Saturday, 22 November 2014

Kisah Muallaf


David Ricardo, 29, Surabaya, Mantan Pemeluk Protestan

Memeluk Islam
Sembunyi-Sembunyi

Meskipun sampai saat ini ibuku tidak mengetahui bahwa anaknya telah menjadi seorang muslim. Dukungan secara sembunyi-sembunyi dari ayah dan sahabat memberikan semangat dan kemantaban hatiku untuk terus beribadah di jalan agama Allah Swt.

Pembaca yang dirahmati oleh Allah Swt, perkenalkan nama saya David Ricardo, biasa disapa dengan David, umur 29 tahun. Dulu saya seorang penganut Kristen Protestan, bulan Juli 2014 menjadi peristiwa terpenting bagi hidup saja. Tepatnya, H-1 sebelum perayaan Hari Raya Idul Fitri saya berikrar, menjadi seorang muallaf.

Proses perpindahan keyakinan saya membutuhkan proses yang panjang. Sebelumnya saya ragu dengan pilihan yang saya ambil ini. Sempat beberapa kali saya datang ke masjid Al Falah, Surabaya untuk bertanya tentang Islam. Namun hidayah tersbut nampaknya belum datang. Saya masih tetap menjadi umat nasrani.

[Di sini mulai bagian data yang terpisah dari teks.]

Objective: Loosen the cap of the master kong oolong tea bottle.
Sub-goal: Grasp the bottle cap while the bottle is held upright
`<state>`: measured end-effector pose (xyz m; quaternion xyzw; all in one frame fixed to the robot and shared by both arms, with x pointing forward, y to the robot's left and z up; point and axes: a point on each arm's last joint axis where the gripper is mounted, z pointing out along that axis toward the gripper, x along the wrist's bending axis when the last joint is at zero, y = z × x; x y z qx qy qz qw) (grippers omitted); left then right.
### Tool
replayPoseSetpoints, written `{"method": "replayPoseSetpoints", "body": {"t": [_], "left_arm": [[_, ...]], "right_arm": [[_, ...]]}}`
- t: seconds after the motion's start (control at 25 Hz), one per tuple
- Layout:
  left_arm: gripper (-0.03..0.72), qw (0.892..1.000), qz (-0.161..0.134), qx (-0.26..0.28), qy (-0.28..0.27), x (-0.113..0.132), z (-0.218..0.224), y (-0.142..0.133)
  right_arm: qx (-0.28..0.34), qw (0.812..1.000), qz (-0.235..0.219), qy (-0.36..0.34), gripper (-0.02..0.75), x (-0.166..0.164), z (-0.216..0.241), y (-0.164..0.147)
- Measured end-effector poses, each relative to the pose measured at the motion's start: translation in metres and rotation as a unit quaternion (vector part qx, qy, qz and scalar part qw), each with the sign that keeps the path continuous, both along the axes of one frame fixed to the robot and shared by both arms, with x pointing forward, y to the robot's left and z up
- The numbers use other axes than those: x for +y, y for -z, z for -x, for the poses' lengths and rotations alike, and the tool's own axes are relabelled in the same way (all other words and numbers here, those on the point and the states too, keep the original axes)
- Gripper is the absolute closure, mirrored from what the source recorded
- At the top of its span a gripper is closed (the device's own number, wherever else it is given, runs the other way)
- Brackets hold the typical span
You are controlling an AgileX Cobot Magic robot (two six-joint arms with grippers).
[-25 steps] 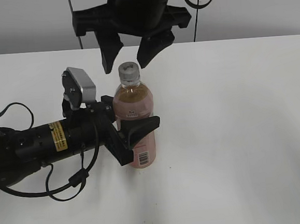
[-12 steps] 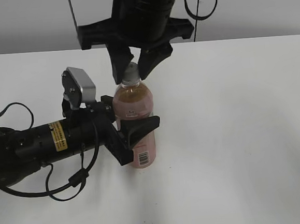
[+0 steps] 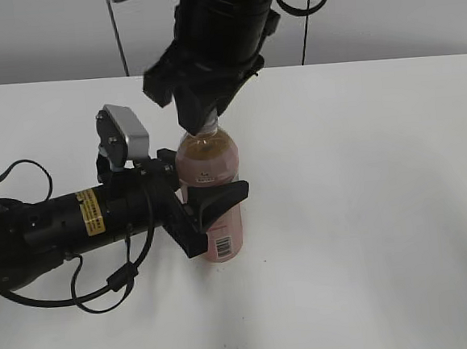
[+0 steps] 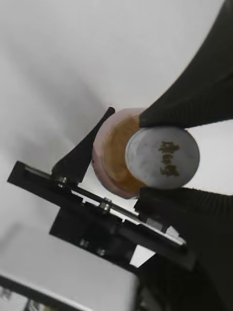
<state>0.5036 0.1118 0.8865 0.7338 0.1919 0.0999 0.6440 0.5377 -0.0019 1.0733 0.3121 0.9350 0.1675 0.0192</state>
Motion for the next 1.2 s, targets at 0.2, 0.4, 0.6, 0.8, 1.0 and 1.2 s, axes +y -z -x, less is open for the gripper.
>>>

Hingga akhrinya, keputusan dan keyakinan itu benar-benar mantab ketika seluruh umat muslim di seluruh dunia menjalankan ibadah puasa beberapa waktu lalu.

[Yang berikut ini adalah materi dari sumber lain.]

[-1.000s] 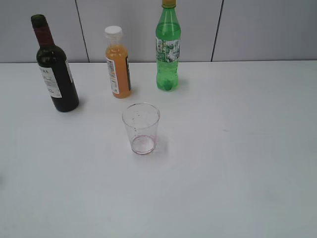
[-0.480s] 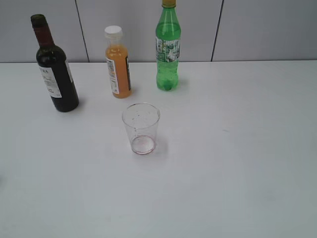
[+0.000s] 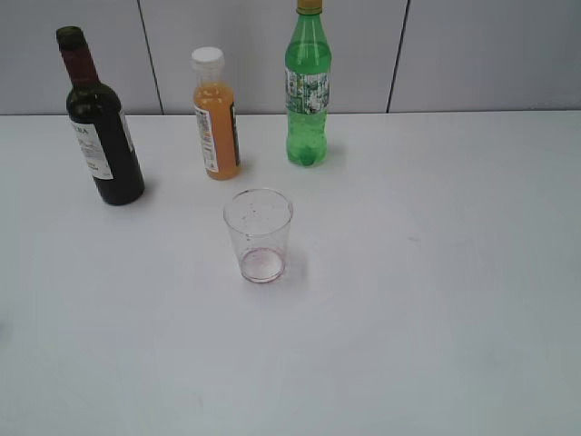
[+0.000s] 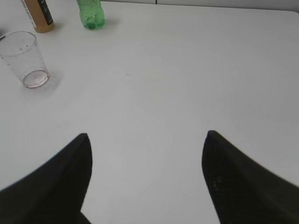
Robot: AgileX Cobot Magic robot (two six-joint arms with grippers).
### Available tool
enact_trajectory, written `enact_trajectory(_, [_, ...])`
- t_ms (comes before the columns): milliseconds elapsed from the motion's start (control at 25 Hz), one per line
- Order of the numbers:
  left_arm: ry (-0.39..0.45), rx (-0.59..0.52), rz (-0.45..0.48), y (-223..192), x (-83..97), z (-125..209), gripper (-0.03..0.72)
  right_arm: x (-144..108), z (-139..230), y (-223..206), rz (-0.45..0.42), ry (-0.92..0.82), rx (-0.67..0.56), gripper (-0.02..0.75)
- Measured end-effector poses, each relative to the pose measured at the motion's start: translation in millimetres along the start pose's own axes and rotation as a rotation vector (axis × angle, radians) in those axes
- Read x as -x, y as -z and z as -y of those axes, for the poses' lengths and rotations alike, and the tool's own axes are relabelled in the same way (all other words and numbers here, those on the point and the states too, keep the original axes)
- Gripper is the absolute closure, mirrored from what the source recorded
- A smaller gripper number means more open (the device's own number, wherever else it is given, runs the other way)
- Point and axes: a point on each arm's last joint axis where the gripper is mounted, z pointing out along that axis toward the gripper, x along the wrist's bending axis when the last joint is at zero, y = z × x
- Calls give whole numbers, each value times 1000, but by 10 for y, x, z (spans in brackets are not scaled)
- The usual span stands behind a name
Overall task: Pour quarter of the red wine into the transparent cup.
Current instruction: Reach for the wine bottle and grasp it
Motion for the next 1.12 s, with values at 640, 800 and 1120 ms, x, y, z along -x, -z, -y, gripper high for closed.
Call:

Berbeda dengan kisah spiritual yang dialami oleh beberapa muallaf lainnya, yang diberi hidayah melalui mimpi atau hal-hal yang tidak bisa dirasionalkan dengan akal fikiran. Bagi saya, hidayah dan kemantaban batin itu datang dari lingkungan dan orang-orang terdekat saya.
Foto: David Ricardo

Dukungan Orang Terdekat
Kehidupan saya dikelilingi dengan orang-orang muslim. Saya hidup dengan kluarga yang plural. Ayah saya adalah seorang muslim, sedangkan ibu dan adik saya seorang nasrani. Sejauh saya hidup di keluarga ini, toleransi tinggi selalu mereka junjung. Ketika perayaan Idul Fitri kami pun merayakan, begitu sebaliknya saat perayaan Natal, kami pun merayakannya bersama-sama.

Sejauh itu, sejak kecil sampai dewasa, ayah yang notabene seorang muslim tidak pernah memberikan ajaran tentang Islam kepadaku. Entah perjanjian apa yang sudah orangtuaku buat dulu, aku dan adikku sama-sama menganut agama ibu. Tak satupun dari kami yang ikut agama ayah.

Namun, suatu ketika saat aku berbincang santai dengan ayah. Ia sempat berkata kepadaku. Ia ingin anaknya masuk Islam, memeluk agama Ayah. Karena jika suatu saat nanti ia meninggal, ia ingin putra-putrinya mendoakannya. Hatiku tersentuh mendengar ucapan ayah, selama ini berpuluh-puluh tahun, ia tidak pernah mengutarakan keinginannya, bahwa ia menghendaki anaknya memeluk agama Allah Swt.

Selain ayah yang menjadi motivasiku berpindah keyakinan. Saya mempunyai seorang sahabat muslim. Saat kami bermain bersama ia selalu mengatakan kapan kamu menjadi orang Islam?. Sebelum saya berikrar, ajaran agama Islam banyak saya dapat darinya. Ayah tidak pernah memberikanku pengetahuan tentang Islam, karena ibuku adalah seorang nasrani yang taat. Ia tidak ingin anaknya berpindah dari agamanya. Ayah lebih baik memilih dan terus menghormati keputusan ini.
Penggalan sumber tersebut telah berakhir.